─── DATA SEGMENT

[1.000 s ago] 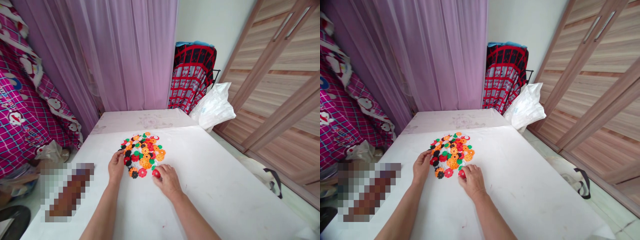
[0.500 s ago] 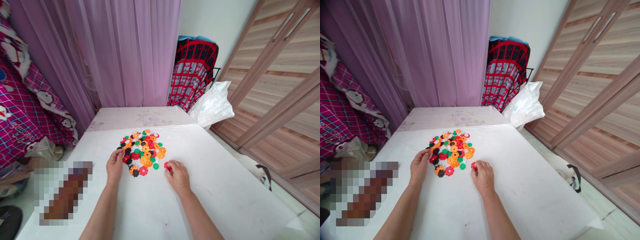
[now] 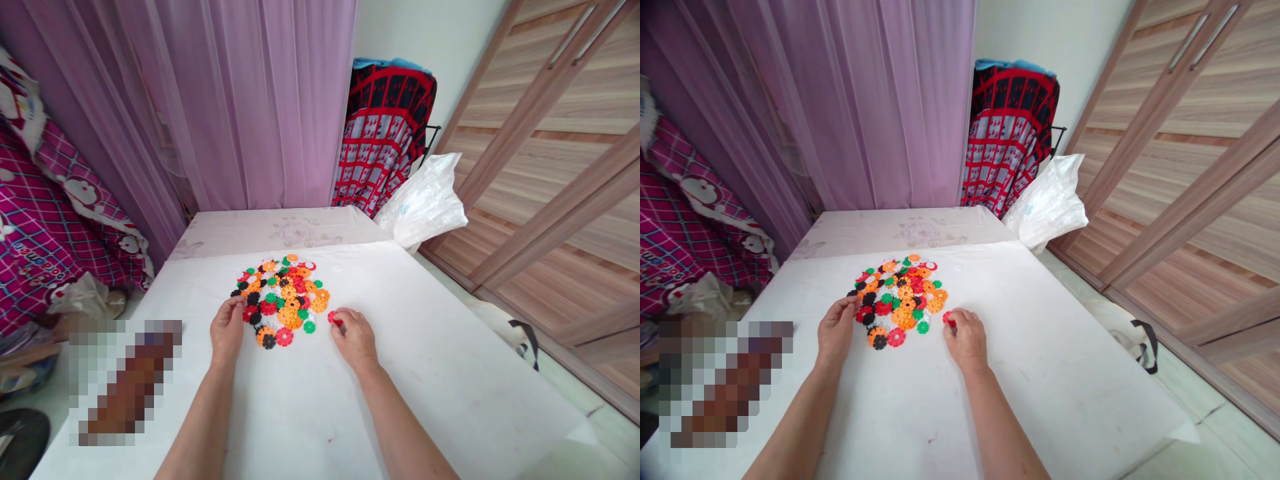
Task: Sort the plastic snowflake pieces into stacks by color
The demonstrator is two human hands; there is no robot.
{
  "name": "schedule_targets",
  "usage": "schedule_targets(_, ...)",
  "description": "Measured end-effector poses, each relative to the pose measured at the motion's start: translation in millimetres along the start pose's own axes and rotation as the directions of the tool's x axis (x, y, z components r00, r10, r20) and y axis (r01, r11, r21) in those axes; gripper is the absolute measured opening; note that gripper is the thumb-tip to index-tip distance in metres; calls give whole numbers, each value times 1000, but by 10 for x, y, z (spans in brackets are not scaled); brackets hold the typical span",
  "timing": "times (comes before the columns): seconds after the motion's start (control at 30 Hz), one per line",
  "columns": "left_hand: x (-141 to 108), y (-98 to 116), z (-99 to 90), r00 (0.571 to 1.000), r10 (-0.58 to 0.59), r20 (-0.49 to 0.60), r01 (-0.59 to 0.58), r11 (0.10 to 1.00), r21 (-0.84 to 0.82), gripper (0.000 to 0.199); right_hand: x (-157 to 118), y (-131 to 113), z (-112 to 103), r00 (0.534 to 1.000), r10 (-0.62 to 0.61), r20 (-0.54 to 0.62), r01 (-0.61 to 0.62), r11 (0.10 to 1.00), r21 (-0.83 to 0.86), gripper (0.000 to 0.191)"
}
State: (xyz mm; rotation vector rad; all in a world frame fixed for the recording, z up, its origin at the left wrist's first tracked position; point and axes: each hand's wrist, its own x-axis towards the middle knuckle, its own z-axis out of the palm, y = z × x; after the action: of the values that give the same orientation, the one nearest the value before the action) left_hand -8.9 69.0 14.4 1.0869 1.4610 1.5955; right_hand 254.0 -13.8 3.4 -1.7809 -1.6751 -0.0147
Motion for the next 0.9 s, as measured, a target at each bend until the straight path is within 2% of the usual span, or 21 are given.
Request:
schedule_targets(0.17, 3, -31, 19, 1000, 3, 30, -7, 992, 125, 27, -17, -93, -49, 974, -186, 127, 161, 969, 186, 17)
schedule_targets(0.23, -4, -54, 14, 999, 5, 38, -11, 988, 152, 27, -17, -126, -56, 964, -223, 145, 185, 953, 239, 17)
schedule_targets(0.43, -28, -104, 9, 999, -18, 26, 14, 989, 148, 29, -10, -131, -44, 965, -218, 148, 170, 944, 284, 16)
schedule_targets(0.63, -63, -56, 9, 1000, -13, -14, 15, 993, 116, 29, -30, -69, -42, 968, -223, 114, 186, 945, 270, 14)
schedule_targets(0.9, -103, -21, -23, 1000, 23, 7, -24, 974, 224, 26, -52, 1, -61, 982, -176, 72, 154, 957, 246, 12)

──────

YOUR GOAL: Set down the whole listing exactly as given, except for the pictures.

SOLUTION:
[1.000 s ago] 
[0.500 s ago] 
[now] 
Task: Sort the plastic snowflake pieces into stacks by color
The demonstrator is two human hands; there is no robot.
{
  "name": "schedule_targets",
  "usage": "schedule_targets(_, ...)",
  "description": "Measured end-effector poses, each relative to the pose measured at the motion's start: translation in millimetres along the start pose's own axes and rotation as the directions of the tool's x axis (x, y, z components r00, r10, r20) and y axis (r01, r11, r21) in those axes; gripper is the absolute measured opening; note that gripper is the thumb-tip to index-tip distance in metres; calls give whole numbers, each value times 1000, but by 10 for x, y, z (spans in brackets are not scaled); brackets hold the typical span",
  "timing": "times (comes before the columns): seconds after the motion's start (control at 30 Hz), one per line",
  "columns": "left_hand: x (-141 to 108), y (-98 to 116), z (-99 to 90), r00 (0.571 to 1.000), r10 (-0.58 to 0.59), r20 (-0.49 to 0.60), r01 (-0.59 to 0.58), r11 (0.10 to 1.00), r21 (-0.84 to 0.82), gripper (0.000 to 0.199); right_hand: x (-157 to 118), y (-131 to 113), z (-112 to 103), r00 (0.534 to 1.000), r10 (-0.62 to 0.61), r20 (-0.54 to 0.62), r01 (-0.61 to 0.62), r11 (0.10 to 1.00), r21 (-0.83 to 0.86), gripper (0.000 to 0.191)"
}
State: (xyz mm; rotation vector rad; all in a world frame fixed for the recording, z up, its origin at the left wrist's first tracked position; point and axes: each hand's wrist, its own x-axis towards the middle knuckle, its own z-axis out of the palm, y = z × x; after the action: of the values that give the same orientation, the one nearest the value before the action) left_hand -8.9 69.0 14.4 1.0869 1.4610 1.5955; right_hand 254.0 -13.8 3.4 -1.7809 -1.6751 -0.0147
Motion for the next 0.9 s, as measured, a target at each bend until the straight path is within 2% of the usual span, or 21 are given.
Request:
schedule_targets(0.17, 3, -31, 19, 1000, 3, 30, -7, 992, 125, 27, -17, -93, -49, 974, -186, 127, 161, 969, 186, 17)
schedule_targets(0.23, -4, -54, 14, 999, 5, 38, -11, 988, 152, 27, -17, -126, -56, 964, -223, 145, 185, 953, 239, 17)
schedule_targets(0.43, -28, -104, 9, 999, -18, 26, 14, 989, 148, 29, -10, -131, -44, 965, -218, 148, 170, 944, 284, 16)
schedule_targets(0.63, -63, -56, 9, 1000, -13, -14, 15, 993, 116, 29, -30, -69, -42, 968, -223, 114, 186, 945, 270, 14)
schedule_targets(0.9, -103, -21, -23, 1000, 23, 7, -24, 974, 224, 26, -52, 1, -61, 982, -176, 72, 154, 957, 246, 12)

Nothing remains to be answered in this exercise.